* The problem *
Pull each line containing "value" from the data.

━━ Provided information ━━

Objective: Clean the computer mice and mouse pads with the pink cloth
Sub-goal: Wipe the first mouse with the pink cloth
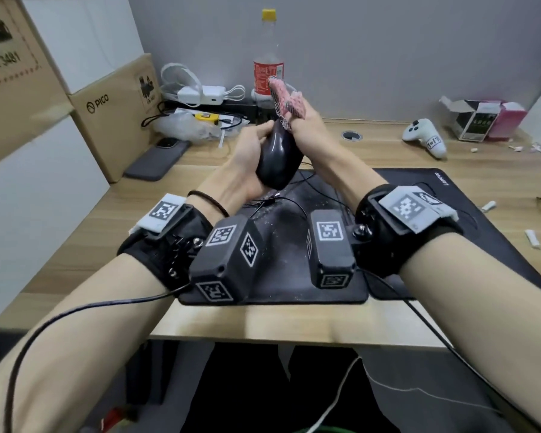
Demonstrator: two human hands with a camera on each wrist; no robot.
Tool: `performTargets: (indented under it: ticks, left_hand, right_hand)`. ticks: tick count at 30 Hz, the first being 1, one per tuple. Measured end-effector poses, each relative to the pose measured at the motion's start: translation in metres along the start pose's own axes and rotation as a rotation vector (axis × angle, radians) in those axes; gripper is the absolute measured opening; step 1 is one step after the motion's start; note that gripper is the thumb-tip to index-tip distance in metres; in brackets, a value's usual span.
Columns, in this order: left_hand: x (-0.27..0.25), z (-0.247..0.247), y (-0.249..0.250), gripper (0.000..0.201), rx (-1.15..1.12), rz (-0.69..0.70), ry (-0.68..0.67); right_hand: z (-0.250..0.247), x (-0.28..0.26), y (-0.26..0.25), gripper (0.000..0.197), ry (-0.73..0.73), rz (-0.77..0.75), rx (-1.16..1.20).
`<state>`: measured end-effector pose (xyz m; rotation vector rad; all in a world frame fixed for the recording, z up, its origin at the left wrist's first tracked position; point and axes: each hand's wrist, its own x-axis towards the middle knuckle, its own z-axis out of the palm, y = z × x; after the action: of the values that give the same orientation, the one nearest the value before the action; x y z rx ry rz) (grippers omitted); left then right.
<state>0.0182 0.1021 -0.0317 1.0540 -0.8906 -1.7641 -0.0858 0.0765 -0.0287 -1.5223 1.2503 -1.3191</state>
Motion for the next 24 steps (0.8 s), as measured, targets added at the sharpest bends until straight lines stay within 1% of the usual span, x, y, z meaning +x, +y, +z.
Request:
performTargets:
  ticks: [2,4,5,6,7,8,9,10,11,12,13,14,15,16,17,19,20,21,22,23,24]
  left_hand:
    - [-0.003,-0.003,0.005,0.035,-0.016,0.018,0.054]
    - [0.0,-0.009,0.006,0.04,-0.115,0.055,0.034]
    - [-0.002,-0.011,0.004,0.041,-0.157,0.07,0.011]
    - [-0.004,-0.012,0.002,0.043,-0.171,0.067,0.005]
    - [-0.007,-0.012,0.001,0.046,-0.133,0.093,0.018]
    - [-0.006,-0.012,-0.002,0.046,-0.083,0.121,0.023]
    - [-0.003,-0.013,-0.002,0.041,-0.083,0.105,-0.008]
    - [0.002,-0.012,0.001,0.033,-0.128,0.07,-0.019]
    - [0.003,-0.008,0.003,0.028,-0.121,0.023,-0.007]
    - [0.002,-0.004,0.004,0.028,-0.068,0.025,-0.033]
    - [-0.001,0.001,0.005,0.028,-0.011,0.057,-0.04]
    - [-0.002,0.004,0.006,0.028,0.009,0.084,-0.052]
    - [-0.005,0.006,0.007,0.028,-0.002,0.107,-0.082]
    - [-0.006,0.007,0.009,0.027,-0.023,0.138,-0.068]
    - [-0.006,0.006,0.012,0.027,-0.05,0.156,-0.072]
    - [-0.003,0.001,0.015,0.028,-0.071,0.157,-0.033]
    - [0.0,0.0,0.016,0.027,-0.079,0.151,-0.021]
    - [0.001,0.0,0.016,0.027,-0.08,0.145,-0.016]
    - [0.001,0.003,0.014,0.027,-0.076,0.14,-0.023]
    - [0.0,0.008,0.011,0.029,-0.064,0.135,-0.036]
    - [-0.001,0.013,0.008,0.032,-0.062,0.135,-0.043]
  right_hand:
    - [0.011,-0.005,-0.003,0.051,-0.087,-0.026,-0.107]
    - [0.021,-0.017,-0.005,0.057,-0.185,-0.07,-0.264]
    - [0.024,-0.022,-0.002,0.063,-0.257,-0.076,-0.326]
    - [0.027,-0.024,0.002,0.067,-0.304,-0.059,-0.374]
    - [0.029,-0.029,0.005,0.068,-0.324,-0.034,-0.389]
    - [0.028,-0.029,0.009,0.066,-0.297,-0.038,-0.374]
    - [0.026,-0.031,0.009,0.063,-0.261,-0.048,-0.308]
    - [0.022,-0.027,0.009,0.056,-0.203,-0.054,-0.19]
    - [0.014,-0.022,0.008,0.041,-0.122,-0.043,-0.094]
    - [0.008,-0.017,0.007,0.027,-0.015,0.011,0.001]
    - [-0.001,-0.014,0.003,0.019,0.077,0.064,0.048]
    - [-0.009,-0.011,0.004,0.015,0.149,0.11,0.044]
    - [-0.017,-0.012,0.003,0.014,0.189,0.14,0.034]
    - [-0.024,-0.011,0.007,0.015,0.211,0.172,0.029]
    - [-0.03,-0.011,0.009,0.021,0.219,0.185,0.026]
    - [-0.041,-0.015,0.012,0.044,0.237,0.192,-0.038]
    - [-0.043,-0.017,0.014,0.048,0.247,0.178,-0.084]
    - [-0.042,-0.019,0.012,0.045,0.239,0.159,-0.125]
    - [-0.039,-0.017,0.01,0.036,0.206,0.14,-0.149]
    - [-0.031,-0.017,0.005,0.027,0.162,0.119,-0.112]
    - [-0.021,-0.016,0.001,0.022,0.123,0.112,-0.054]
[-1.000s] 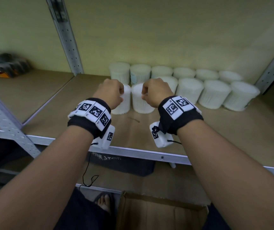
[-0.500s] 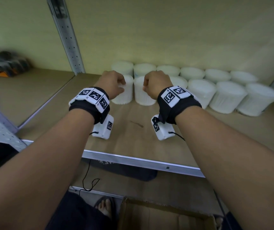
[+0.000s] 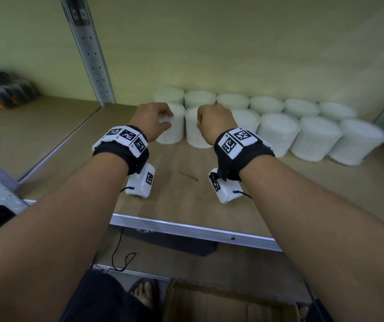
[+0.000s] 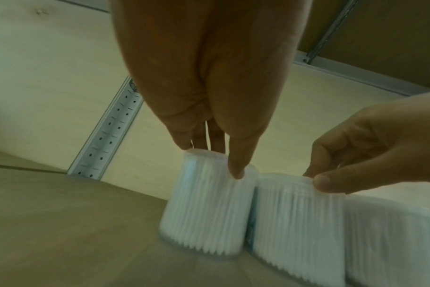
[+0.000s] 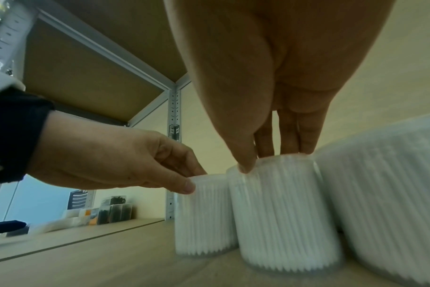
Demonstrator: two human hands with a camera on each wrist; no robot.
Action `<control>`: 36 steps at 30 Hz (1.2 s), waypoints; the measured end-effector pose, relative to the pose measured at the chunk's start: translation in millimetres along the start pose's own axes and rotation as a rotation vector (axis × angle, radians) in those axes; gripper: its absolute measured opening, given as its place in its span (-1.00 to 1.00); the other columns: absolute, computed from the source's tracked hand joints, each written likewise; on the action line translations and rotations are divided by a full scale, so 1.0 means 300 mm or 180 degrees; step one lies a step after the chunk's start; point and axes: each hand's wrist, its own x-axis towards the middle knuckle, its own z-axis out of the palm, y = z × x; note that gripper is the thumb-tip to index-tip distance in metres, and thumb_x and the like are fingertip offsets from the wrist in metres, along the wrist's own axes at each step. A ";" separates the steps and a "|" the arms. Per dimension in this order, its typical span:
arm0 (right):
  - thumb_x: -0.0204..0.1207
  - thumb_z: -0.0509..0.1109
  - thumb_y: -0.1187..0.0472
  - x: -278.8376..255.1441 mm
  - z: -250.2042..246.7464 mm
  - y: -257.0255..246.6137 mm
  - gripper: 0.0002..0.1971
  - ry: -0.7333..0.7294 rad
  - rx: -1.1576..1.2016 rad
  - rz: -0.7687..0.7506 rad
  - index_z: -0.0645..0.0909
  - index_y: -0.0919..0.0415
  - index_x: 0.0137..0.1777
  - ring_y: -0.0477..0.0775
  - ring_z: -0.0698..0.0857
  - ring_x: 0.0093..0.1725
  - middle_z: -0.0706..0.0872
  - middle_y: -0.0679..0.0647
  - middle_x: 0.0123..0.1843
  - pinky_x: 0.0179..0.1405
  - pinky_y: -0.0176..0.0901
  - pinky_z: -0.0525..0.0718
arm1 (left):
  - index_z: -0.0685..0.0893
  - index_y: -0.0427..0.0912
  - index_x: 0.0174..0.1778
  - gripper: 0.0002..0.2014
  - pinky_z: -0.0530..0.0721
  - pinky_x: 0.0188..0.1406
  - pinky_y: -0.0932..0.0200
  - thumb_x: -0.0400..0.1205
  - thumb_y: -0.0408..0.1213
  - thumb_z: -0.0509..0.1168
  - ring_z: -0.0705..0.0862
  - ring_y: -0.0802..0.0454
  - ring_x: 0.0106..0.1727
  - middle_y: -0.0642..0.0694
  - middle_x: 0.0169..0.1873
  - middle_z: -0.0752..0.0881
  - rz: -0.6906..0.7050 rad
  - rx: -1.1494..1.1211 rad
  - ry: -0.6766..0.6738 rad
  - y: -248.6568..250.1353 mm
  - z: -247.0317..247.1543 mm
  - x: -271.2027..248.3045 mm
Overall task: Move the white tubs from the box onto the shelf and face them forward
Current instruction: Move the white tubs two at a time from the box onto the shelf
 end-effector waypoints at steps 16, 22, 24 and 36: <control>0.56 0.30 0.23 0.022 -0.038 0.034 -0.69 -0.0272 0.0306 -0.0034 0.61 0.34 0.25 0.23 0.65 0.20 0.67 0.26 0.23 0.15 -0.03 0.66 | 0.54 -0.17 0.37 -0.57 0.50 0.25 0.13 0.58 -0.20 0.36 0.55 -0.13 0.37 -0.17 0.38 0.56 -0.0094 0.0374 -0.0482 0.047 -0.038 0.031; 0.55 0.30 0.17 0.007 -0.135 0.176 -0.71 -0.0011 0.0450 0.0218 0.63 0.30 0.20 0.24 0.65 0.20 0.69 0.22 0.21 0.15 -0.03 0.66 | 0.50 -0.13 0.39 -0.57 0.49 0.31 0.04 0.60 -0.12 0.32 0.54 -0.16 0.33 -0.19 0.33 0.51 0.0152 0.0212 -0.0386 0.203 0.009 0.073; 0.55 0.31 0.16 -0.008 -0.169 0.258 -0.71 -0.0031 0.0400 0.0349 0.64 0.28 0.19 0.24 0.67 0.19 0.70 0.20 0.22 0.17 -0.01 0.67 | 0.50 -0.13 0.40 -0.56 0.44 0.25 0.14 0.61 -0.12 0.32 0.52 -0.13 0.35 -0.17 0.35 0.51 0.0274 0.0165 -0.0417 0.284 0.039 0.093; 0.61 0.27 0.13 -0.221 -0.403 0.829 -0.67 -0.0048 -0.0004 0.1293 0.63 0.32 0.24 0.25 0.64 0.24 0.69 0.24 0.25 0.24 0.00 0.64 | 0.47 -0.16 0.43 -0.51 0.40 0.21 0.25 0.60 -0.09 0.32 0.53 -0.04 0.36 -0.11 0.33 0.54 0.0951 -0.0153 -0.0839 0.823 0.365 0.164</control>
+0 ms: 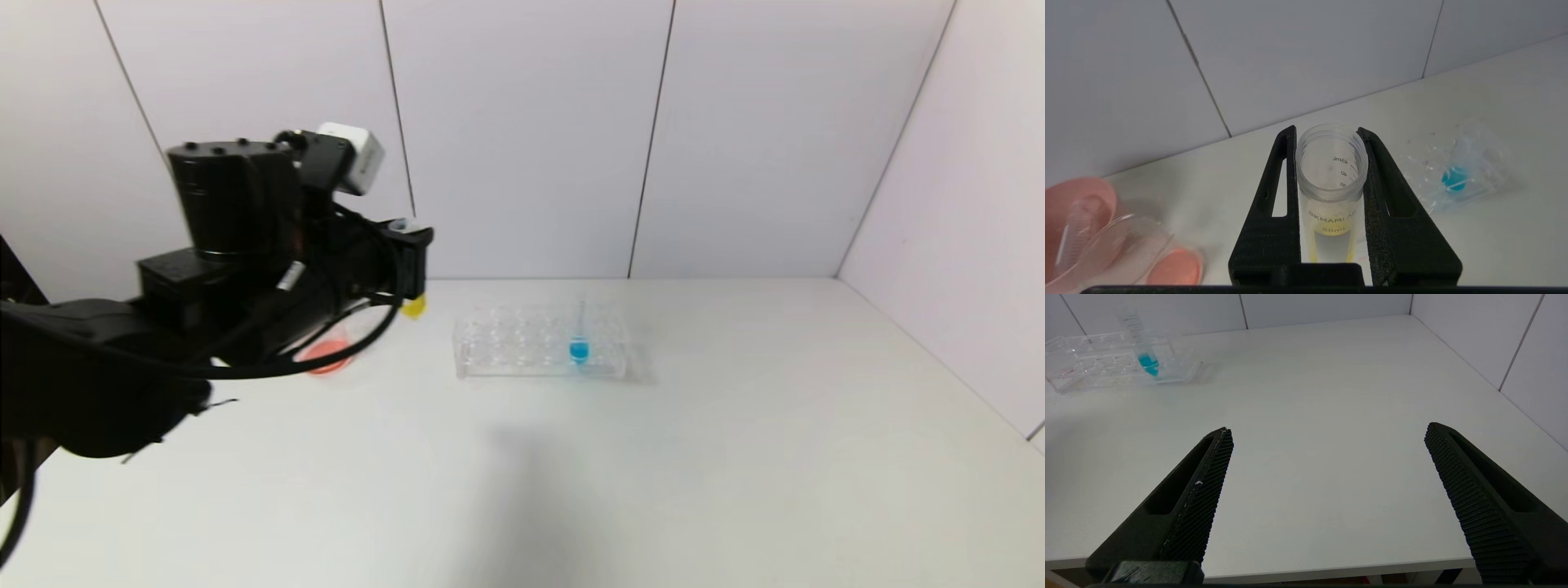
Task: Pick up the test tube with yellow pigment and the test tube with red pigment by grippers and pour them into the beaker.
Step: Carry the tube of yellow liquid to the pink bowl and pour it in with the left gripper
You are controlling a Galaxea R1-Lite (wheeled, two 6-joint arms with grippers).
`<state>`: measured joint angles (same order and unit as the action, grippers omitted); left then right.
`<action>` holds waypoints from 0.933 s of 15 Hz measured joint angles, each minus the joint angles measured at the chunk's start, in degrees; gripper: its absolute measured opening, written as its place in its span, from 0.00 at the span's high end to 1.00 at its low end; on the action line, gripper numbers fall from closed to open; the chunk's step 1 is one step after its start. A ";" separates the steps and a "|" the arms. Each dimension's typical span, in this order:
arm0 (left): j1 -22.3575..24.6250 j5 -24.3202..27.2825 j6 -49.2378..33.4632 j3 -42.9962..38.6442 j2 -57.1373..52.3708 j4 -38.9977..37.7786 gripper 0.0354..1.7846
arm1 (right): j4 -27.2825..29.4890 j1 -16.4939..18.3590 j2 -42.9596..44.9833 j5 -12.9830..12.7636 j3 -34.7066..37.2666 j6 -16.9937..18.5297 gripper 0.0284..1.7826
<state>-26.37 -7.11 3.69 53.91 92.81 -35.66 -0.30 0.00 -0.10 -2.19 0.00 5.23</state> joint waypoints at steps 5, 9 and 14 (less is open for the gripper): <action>19.15 20.60 2.15 -2.67 -11.74 16.97 0.76 | 0.00 0.00 0.00 0.02 0.00 0.00 0.04; 31.71 32.44 10.02 -2.54 -12.32 21.31 0.76 | -0.02 0.00 0.00 -0.01 0.00 0.02 0.04; 37.44 35.07 17.82 3.97 -4.13 25.00 0.76 | 0.00 0.00 0.00 0.00 0.00 0.00 0.04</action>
<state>11.07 27.97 21.52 57.88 88.67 -10.65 -0.30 0.00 -0.10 -2.19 0.00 5.23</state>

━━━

* Response to the task *
Tool: `performTargets: (indented under it: ticks, left_hand, right_hand)`. ticks: tick count at 30 Hz, the first being 1, one per tuple. Measured end-effector poses, each relative to the pose measured at the motion's start: translation in metres along the start pose's own axes and rotation as a rotation vector (axis × angle, radians) in those axes; gripper is the absolute measured opening; step 1 is one step after the motion's start; note that gripper is the thumb-tip to index-tip distance in metres; in brackets, a value's usual span.
`<state>`: measured end-effector pose (xyz m; rotation vector rad; all in a world frame fixed for the recording, z up, its origin at the left wrist's first tracked position; point and axes: each hand's wrist, its own x-axis towards the middle knuckle, its own z-axis out of the palm, y = z × x; after the action: of the values that give the same orientation, the one nearest the value before the action; x y z rx ry rz) (grippers omitted); left then right.

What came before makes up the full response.